I’m not really sure how to interpet it all, though. Whether the realm inside Riley’s mind is really steering the action as directly stated by the movie, when it’s also just an abstraction of the natural progression of things in the outside world. It very much so feels like the scripting process started with the real world story, with the inside action planned out afterward, as a retroactive explanation for everything Riley does.

The morals of the story can be seen coming a mile away: That it’s OK to be sad, and that your emotional state is a nuanced thing. Watching this movie was akin to reading “Ishmael,” I did it when I was too old, so I caught on to the points quickly but was stuck waiting while the main character got the explanation three more times before he could figure it out.

That being said, the lessons are cleverly previewed early on when we see that the lead emotion in Mom is Sadness, while Anger calls the shots with Dad in contrast to Marge Simpson with a haircut — I mean, Joy — being the boss of Riley.

insideoutmominsideoutdad

This does lead to the best part of the movie, though: In the beginning of the credits, we take a peek into the heads of just about all the film’s characters, however minor.
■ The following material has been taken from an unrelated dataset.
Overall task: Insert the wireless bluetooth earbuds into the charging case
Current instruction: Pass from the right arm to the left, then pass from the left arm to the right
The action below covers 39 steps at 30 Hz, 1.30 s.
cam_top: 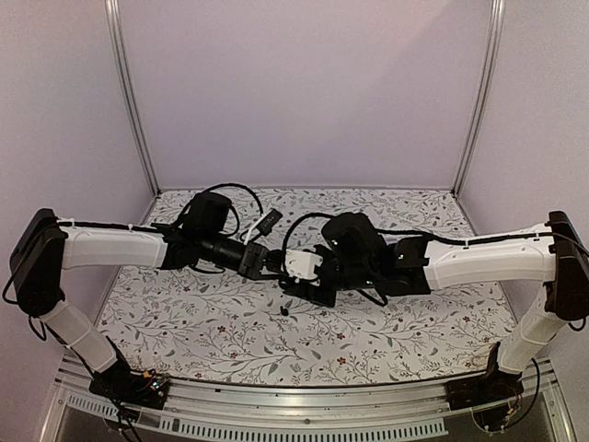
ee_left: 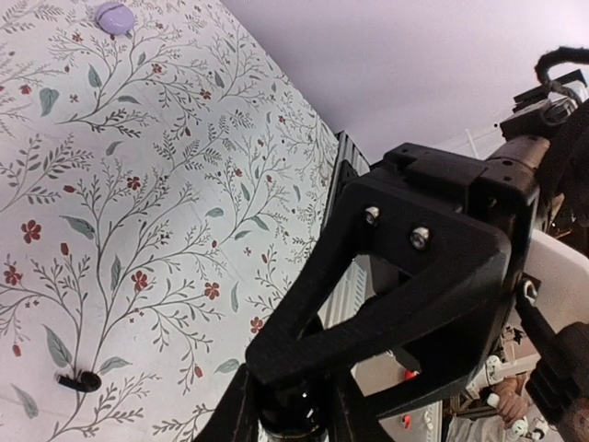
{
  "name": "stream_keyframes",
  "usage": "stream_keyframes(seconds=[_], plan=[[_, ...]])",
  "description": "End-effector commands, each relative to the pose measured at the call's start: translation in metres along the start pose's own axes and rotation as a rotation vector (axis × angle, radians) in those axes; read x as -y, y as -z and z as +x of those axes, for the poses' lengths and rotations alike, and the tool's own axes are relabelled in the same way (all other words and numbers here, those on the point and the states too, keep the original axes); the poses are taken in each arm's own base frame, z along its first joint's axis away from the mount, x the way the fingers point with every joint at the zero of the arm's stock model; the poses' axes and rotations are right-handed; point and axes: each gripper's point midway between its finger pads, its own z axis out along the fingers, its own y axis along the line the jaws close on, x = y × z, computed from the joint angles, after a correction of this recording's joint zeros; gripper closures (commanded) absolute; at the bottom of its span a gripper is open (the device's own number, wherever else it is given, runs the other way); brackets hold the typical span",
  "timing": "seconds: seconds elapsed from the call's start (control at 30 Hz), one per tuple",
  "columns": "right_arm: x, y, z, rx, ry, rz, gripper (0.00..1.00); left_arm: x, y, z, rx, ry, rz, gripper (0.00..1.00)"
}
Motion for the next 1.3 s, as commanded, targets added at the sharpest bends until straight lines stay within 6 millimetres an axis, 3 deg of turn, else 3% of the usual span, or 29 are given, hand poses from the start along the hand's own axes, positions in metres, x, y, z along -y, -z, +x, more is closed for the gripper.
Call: stream_keyframes(seconds=[0.0,0.1,0.2,0.57,0.67,0.77,1.03,1.17,1.27], plan=[[0.022,0.015,-0.015,0.047,-0.004,0.112,0.69,0.014,-0.001,-0.009,0.009,-0.052,0.048,0.83],[0.023,0.017,-0.016,0.05,0.001,0.123,0.7,0.016,-0.004,-0.007,-0.005,-0.047,0.062,0.62],[0.023,0.018,-0.018,0.059,0.005,0.12,0.7,0.014,-0.006,-0.005,-0.014,-0.043,0.059,0.57],[0.021,0.02,-0.017,0.062,0.011,0.109,0.67,0.017,-0.003,-0.013,0.011,-0.07,0.042,0.84],[0.025,0.023,-0.02,0.087,-0.009,0.139,0.48,0.019,0.0,-0.016,0.036,-0.094,0.039,0.89],[0.033,0.037,-0.026,0.144,-0.041,0.189,0.35,0.025,0.008,-0.022,0.076,-0.144,0.037,0.95],[0.059,0.116,-0.054,0.442,-0.181,0.208,0.03,0.056,0.038,-0.036,0.209,-0.311,0.063,0.98],[0.058,0.143,-0.06,0.553,-0.245,0.151,0.01,0.078,0.053,-0.044,0.281,-0.435,0.067,0.98],[0.049,0.147,-0.071,0.588,-0.298,0.046,0.01,0.094,0.065,-0.046,0.342,-0.546,0.068,0.98]])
And it’s hilarious!

Verdict: Rental (3/5). A good movie that skews a little too young and a little too safe. It’s often clever, but it’s not up to the bar that Pixar has set for itself.

… So I saw this the same day as Ant-Man and said, “Geez, does every movie have to be in San Francisco?” I definitely give Inside Out props for having the more accurate portrayal of the city’s housing market.

… So are superhero names only hyphenated when it uses an animal? Ant-Man and Spider-Man, but not Iron-Man or Ice-Man?